> The records
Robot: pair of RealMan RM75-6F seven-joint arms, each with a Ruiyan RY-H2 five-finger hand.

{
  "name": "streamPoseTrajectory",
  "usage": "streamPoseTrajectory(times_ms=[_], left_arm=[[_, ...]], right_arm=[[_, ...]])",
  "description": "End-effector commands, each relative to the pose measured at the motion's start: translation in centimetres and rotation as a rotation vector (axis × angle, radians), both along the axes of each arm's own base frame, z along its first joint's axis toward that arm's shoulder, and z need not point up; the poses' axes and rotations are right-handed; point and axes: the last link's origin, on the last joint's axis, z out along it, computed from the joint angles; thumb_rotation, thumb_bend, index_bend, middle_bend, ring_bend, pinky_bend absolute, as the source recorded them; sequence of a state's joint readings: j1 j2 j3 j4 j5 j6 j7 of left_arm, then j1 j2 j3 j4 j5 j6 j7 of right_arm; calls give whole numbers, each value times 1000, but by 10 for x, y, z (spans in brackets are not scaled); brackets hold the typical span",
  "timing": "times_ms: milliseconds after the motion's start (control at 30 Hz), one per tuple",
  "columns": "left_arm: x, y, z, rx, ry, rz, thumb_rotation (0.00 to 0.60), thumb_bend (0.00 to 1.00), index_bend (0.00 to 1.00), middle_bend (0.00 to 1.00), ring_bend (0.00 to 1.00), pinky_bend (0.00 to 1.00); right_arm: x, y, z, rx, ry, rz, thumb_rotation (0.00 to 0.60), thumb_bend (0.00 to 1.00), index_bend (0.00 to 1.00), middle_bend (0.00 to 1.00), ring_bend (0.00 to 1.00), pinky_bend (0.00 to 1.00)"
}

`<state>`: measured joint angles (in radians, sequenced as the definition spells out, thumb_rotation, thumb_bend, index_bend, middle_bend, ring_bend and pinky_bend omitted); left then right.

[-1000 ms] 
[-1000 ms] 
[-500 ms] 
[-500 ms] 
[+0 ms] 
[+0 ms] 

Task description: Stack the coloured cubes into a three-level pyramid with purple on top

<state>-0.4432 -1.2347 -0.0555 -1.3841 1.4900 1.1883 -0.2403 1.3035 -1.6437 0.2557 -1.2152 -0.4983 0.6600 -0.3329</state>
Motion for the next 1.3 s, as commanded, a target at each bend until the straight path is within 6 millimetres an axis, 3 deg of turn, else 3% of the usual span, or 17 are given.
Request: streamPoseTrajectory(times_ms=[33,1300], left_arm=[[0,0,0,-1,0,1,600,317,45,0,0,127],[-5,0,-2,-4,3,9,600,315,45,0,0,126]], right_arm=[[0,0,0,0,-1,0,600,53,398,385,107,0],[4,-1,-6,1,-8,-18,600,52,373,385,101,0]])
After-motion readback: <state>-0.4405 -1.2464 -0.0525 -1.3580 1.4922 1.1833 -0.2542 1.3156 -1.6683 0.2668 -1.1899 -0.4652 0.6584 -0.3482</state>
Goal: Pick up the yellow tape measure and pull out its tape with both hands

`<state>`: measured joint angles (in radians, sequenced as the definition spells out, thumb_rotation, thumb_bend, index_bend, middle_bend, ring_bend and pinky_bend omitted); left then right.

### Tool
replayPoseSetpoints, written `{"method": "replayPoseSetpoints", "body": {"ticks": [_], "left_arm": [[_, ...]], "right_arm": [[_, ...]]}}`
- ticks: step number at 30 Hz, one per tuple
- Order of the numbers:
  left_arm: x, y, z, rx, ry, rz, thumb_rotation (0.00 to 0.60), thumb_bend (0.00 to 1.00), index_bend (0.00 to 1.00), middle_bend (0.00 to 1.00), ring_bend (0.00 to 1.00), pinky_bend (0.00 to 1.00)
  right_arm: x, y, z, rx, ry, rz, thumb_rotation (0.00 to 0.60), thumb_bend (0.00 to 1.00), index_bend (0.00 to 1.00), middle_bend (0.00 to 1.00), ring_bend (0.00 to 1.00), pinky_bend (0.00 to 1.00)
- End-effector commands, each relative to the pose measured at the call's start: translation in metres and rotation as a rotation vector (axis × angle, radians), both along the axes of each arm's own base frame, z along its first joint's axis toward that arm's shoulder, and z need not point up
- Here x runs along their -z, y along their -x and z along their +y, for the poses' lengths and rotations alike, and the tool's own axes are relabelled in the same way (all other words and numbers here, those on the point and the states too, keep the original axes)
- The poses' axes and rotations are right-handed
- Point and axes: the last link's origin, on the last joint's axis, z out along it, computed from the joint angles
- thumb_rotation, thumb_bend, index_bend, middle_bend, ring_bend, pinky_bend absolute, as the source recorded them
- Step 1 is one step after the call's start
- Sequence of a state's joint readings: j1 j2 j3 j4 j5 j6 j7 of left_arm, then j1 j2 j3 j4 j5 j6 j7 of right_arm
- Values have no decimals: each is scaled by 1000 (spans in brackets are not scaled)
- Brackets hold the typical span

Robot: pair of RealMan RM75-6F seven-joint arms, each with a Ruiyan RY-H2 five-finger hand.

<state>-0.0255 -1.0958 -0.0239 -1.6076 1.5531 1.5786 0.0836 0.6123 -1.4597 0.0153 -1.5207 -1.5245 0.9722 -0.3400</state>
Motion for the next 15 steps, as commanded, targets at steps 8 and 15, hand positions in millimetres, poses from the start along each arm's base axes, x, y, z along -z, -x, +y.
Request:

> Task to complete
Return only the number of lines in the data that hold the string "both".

> Output for this task
3